Мой приятель глядел в окно. Я видел сзади его нечистую шею, торчавшую из-под отложного незастегнутого воротничка. Пожалуй, страшнее всего на свете были эти двое мужчин, низко нагнувшихся надо мной и улыбавшихся мне прямо в лицо. Я учуял знакомый запах господина Роша — от него разило хищником. Я пробормотал, что не голоден, но полковник возразил, что пирожные можно есть даже после сытного обеда. Я не сдавался, и господин Рош крикнул, чтобы я проваливал ко всем чертям, что не все такие идиоты. Я бросился бежать, а вслед мне донесся голос господина Роша, звавшего Мулейра. Мулейр славился своей недетской тучностью и в столовой ел за троих. Тяжело дыша, он явился на зов. Господин Рош захлопнул дверь приемной, и вскоре оттуда появился Мулейр с перепачканными кремом губами.
Стоял июньский вечер, еще по-дневному душный. Приходящие ученики разошлись по домам, а нас, пансионеров, из-за жары выпустили в неурочное время погулять во дворе. Мирбель подошел ко мне. Тогда мы еще не дружили, и, думаю, Жан презирал в душе слишком осмотрительного мальчика, примерного ученика, каким я был в ту пору. Он вытащил из кармана коробочку из-под пилюль, приоткрыл ее.
— Смотри.
В коробочке сидели два жука-рогача, мы почему-то называли их козерогами. Жан бросил им вишню для пропитания.

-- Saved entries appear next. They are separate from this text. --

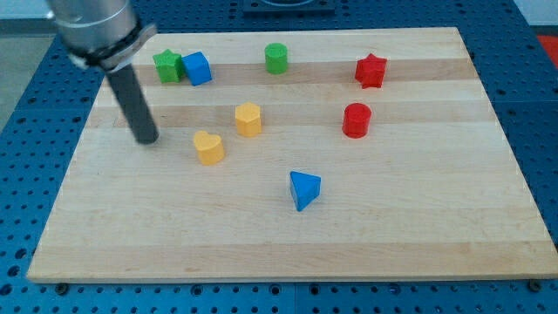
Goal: Point your arm to bottom center
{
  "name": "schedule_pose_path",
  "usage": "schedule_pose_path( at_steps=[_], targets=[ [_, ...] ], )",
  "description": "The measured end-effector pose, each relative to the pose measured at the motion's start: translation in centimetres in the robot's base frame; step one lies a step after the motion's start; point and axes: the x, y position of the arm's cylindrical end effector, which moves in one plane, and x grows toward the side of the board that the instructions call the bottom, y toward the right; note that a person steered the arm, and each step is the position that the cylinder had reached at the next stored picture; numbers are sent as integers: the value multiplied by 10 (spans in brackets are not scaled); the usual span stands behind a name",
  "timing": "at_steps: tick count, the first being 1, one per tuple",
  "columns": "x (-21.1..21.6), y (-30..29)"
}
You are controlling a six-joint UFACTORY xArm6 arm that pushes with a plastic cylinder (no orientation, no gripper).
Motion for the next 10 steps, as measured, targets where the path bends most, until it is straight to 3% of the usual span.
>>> schedule_pose_path(
  at_steps=[1, 3, 5, 6, 8, 9, 10],
  targets=[
    [62, -6],
    [169, 97],
    [150, 223],
    [125, 249],
    [118, 135],
    [129, 138],
    [146, 182]
  ],
)
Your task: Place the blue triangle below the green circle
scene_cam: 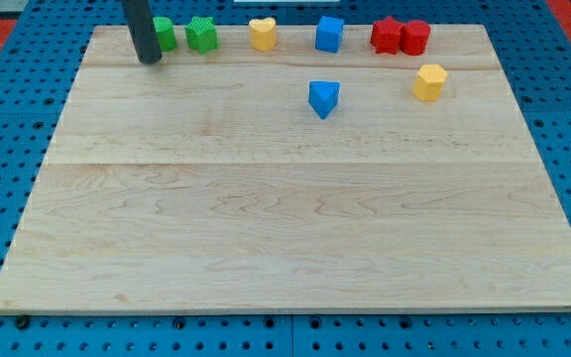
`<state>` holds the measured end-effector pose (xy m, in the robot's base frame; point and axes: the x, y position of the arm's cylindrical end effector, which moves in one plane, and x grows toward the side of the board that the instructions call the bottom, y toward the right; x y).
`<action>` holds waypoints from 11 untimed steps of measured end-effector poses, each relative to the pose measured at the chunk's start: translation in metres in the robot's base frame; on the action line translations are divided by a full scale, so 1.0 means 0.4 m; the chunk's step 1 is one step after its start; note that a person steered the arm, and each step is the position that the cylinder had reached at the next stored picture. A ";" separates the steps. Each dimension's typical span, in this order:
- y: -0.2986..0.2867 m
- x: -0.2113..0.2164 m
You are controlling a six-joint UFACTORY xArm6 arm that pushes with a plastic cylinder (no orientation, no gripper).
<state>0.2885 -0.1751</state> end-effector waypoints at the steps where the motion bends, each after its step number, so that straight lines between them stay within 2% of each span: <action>1: 0.199 0.232; 2: 0.509 0.318; 3: 0.700 0.272; 4: 0.716 0.176; 5: 0.624 0.121; 6: 0.437 0.060; 7: 0.345 0.103; 8: 0.338 0.154; 10: 0.022 0.122; 11: 0.124 0.203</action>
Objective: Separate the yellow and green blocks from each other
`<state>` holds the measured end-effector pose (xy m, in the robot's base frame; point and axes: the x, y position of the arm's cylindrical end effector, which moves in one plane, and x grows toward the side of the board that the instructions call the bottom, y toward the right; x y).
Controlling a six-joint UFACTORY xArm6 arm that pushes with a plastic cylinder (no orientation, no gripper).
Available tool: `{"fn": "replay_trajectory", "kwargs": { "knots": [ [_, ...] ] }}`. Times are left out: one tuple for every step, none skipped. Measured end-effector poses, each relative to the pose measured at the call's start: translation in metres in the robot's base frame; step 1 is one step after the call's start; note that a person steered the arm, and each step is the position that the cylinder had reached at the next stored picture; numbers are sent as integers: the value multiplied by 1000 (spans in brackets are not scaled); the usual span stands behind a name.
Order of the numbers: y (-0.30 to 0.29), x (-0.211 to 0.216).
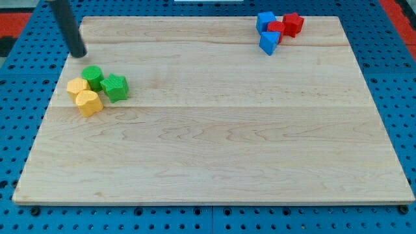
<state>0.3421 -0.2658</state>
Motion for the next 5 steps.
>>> {"fn": "replay_trajectory", "kwargs": {
  "knots": [
    [0, 69],
    [0, 72],
    [0, 73],
    [4, 80],
    [33, 66]
  ]
}}
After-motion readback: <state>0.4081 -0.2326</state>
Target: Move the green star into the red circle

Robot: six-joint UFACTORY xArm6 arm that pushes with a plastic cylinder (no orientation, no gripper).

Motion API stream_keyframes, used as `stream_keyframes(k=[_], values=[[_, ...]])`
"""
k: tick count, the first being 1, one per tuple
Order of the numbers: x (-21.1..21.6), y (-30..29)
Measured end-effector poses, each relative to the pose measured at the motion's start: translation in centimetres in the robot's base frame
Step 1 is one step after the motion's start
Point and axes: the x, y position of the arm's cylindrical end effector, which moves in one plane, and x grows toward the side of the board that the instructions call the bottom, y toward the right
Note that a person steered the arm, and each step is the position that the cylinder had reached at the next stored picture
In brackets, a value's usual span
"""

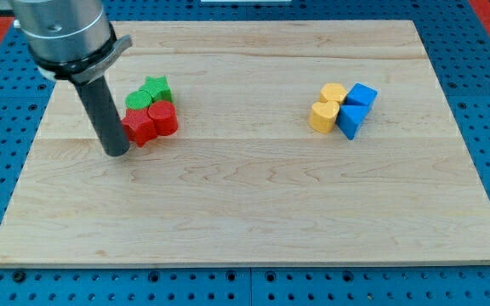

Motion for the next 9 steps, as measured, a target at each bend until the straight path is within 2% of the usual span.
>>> stream_keyframes(k=[1, 3, 5, 6, 7, 8, 9], values=[[0.8, 2.2], [-0.1, -11.8], [-13.8, -4.7], [-13.7, 2.4], [-11.0, 7.6], [-11.0, 7.6], [-11.0, 13.1]])
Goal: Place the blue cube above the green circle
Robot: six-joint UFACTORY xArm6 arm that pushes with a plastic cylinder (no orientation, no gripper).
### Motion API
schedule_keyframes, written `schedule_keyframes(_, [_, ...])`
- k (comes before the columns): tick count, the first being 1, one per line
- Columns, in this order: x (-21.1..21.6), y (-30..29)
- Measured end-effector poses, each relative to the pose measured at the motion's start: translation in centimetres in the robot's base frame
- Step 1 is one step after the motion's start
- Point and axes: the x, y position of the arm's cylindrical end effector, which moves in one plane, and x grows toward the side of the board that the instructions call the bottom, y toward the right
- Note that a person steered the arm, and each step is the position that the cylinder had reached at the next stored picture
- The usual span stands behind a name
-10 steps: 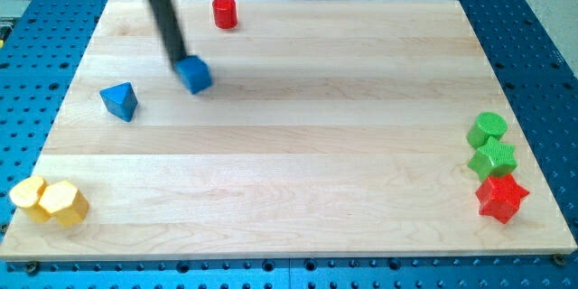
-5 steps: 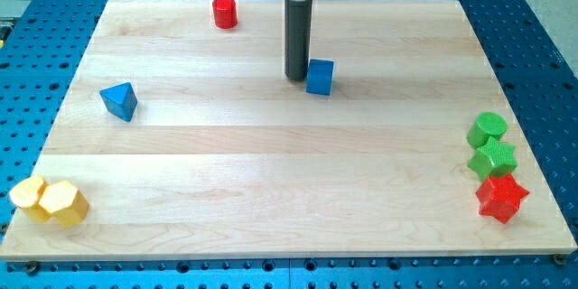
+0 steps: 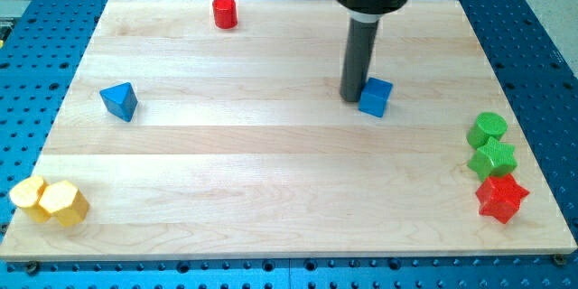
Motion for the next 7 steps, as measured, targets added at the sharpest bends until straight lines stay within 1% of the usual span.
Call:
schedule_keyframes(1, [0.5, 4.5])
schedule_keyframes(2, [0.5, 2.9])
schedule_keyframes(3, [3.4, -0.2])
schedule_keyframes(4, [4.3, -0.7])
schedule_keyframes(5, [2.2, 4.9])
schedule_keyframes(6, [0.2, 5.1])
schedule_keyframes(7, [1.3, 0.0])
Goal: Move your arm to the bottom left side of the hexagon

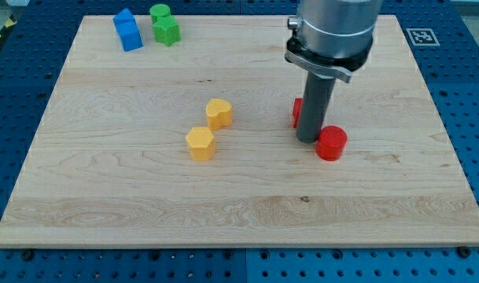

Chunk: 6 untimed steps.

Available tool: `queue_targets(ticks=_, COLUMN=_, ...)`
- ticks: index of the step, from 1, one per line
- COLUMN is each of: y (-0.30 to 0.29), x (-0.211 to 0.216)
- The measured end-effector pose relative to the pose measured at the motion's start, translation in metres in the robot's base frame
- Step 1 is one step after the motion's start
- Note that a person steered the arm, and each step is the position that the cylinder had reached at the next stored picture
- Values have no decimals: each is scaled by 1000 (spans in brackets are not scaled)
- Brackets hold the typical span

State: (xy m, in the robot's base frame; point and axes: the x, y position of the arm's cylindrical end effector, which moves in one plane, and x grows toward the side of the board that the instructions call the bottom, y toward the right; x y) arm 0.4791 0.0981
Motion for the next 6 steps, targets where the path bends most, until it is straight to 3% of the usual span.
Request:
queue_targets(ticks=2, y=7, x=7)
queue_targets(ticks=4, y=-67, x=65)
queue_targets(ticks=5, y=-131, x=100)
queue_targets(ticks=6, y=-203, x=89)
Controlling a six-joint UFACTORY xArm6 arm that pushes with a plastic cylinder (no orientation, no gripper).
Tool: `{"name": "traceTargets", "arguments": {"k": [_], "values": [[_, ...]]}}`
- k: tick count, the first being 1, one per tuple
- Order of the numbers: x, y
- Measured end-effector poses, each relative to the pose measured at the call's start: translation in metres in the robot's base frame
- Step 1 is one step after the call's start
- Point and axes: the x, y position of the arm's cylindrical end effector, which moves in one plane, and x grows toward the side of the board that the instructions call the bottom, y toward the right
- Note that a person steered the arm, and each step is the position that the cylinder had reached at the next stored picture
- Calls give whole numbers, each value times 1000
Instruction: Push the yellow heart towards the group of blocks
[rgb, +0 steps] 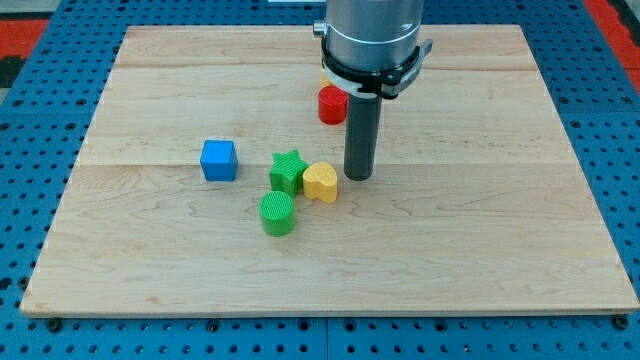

— Да они вишен не любят, — сказал я, — они живут на дубах, под трухлявой корой.
Мы поймали жуков еще в четверг, перед самым отъездом из загородного дома нашего коллежа, в тот предзакатный час, когда начинают летать насекомые.
— Возьми любого, лучше вон того, он побольше. Только осторожнее бери, они еще не дрессированные.